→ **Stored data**
□ □ □ □ □

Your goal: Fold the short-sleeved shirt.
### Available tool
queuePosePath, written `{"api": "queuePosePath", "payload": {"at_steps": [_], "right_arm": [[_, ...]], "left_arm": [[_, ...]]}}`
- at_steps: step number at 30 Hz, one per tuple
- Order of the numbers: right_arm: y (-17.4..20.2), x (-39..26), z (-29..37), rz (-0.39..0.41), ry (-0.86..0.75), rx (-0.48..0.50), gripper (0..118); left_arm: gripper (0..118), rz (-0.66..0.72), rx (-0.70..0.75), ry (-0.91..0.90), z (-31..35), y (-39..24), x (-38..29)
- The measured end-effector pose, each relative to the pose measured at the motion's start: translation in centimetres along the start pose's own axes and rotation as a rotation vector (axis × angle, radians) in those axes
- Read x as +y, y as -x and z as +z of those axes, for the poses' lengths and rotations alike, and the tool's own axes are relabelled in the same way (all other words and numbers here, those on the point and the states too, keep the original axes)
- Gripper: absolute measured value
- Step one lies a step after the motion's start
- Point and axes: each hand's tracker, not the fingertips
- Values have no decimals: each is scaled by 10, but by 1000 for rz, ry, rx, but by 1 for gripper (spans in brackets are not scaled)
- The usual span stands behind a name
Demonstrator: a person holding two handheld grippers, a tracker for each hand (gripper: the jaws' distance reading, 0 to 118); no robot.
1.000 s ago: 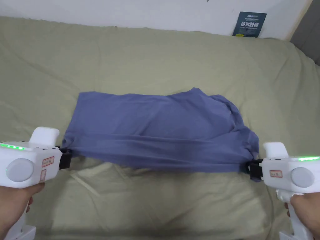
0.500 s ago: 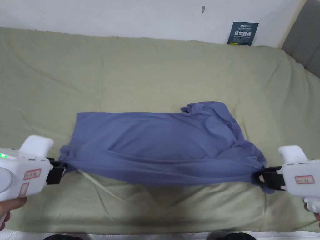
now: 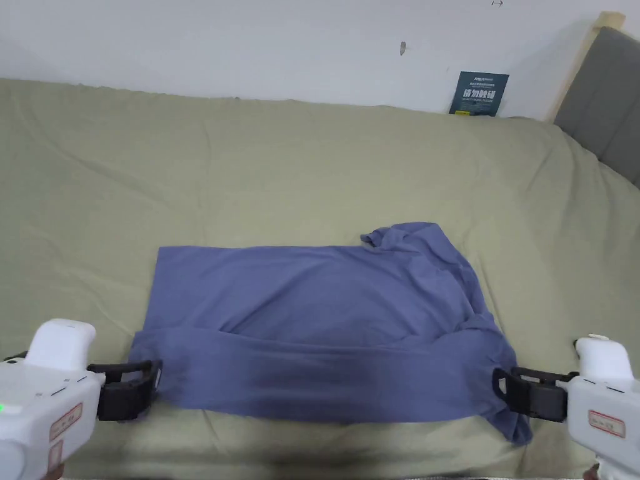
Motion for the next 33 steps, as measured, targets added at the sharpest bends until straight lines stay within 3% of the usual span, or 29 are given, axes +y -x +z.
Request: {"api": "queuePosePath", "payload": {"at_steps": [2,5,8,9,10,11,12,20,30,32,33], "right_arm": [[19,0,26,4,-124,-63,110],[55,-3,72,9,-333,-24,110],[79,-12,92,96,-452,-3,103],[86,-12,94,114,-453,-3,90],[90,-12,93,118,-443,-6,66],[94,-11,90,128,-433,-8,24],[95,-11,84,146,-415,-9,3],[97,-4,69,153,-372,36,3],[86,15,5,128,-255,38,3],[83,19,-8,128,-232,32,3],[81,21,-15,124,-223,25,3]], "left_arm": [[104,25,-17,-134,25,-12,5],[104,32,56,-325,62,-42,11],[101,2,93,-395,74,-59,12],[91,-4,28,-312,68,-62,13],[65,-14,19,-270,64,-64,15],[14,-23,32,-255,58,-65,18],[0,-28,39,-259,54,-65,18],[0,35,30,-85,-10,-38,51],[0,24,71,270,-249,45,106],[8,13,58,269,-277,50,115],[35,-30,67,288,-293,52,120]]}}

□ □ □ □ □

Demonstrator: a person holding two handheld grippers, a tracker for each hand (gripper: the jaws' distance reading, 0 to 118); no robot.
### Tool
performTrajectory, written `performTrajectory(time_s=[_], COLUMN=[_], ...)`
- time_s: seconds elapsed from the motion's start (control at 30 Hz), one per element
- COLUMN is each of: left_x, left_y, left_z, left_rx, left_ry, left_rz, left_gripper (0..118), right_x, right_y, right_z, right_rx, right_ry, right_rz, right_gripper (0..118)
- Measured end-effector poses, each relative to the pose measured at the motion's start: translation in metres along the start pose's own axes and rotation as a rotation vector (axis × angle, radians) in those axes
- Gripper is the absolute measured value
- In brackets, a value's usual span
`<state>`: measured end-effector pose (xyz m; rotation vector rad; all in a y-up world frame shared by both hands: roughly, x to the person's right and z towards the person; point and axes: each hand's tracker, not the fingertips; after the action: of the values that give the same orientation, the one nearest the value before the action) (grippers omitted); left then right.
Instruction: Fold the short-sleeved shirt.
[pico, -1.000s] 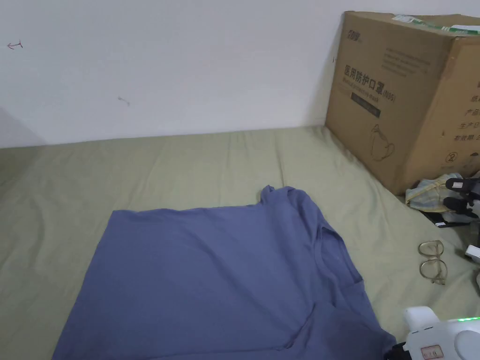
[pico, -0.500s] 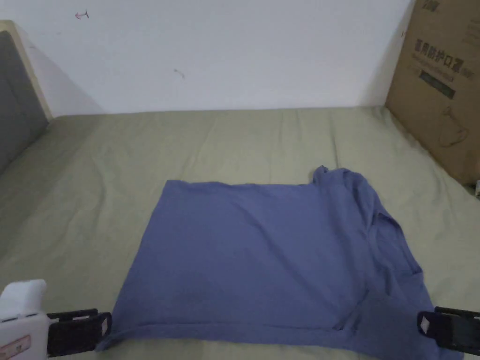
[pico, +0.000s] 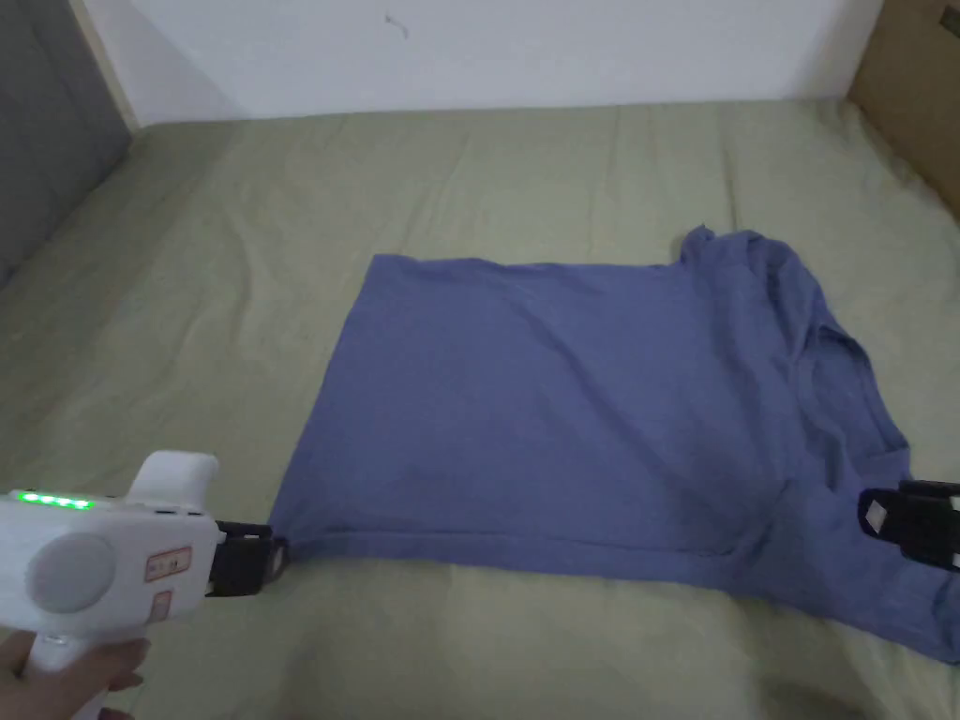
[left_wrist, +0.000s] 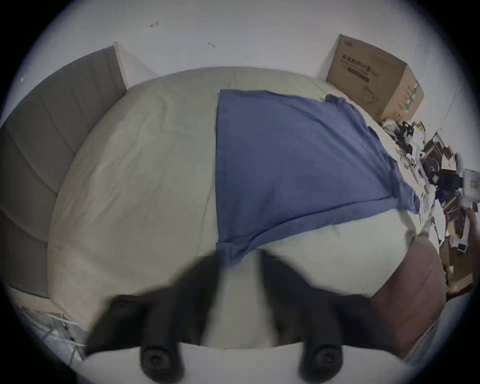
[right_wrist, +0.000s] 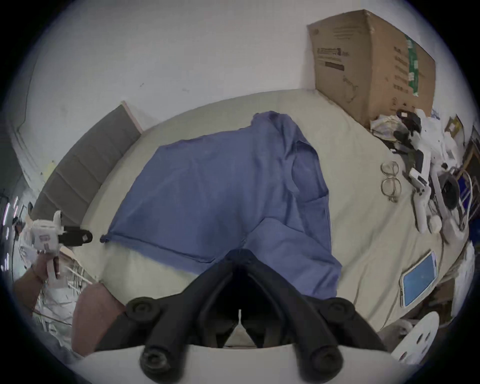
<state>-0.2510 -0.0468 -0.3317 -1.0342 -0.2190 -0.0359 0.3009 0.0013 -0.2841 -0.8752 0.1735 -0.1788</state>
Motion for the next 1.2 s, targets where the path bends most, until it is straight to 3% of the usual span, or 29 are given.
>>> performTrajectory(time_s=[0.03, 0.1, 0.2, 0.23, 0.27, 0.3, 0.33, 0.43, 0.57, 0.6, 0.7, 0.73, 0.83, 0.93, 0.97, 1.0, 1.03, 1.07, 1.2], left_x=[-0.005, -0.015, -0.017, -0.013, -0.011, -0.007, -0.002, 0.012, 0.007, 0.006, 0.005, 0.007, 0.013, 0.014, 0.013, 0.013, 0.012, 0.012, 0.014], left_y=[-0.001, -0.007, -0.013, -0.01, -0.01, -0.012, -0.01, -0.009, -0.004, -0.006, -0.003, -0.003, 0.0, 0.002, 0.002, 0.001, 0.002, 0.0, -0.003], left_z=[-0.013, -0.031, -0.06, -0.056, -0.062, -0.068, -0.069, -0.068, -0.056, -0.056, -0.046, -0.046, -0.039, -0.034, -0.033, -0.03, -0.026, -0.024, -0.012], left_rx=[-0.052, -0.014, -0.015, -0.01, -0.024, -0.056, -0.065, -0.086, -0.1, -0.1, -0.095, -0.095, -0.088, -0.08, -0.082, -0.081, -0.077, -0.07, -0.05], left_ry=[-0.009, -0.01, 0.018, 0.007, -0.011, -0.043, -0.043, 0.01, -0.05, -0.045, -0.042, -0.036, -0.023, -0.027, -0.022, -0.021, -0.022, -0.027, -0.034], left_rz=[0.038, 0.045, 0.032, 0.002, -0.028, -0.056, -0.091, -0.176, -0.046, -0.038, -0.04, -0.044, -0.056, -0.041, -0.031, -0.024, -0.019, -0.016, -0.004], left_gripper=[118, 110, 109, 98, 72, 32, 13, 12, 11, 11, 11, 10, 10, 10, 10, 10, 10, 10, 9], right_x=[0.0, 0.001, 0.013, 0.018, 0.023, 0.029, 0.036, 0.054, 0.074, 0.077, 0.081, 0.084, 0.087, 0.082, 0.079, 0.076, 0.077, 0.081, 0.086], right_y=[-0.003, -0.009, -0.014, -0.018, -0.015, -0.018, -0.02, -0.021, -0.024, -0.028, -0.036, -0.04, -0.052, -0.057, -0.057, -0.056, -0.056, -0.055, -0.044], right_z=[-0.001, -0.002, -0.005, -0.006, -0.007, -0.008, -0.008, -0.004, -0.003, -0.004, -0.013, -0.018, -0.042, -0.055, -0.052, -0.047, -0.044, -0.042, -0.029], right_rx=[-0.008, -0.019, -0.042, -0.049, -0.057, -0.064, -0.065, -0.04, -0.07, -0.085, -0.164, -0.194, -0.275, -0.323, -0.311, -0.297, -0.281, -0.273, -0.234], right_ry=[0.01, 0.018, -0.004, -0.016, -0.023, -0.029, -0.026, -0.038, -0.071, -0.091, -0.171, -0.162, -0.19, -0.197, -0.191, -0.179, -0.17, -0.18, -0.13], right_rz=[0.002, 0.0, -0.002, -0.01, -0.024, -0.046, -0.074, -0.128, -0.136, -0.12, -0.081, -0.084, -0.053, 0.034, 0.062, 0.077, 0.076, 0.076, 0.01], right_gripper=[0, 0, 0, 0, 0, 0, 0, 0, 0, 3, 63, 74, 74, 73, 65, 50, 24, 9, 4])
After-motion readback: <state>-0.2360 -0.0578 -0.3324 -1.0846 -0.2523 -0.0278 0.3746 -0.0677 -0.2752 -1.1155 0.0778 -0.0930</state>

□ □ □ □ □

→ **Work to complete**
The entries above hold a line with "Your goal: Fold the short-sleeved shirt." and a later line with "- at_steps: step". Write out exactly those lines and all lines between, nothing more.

→ **Answer to this problem**
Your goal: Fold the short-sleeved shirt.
### Available tool
queuePosePath, written `{"api": "queuePosePath", "payload": {"at_steps": [_], "right_arm": [[_, ...]], "left_arm": [[_, ...]]}}`
- at_steps: step number at 30 Hz, one per tuple

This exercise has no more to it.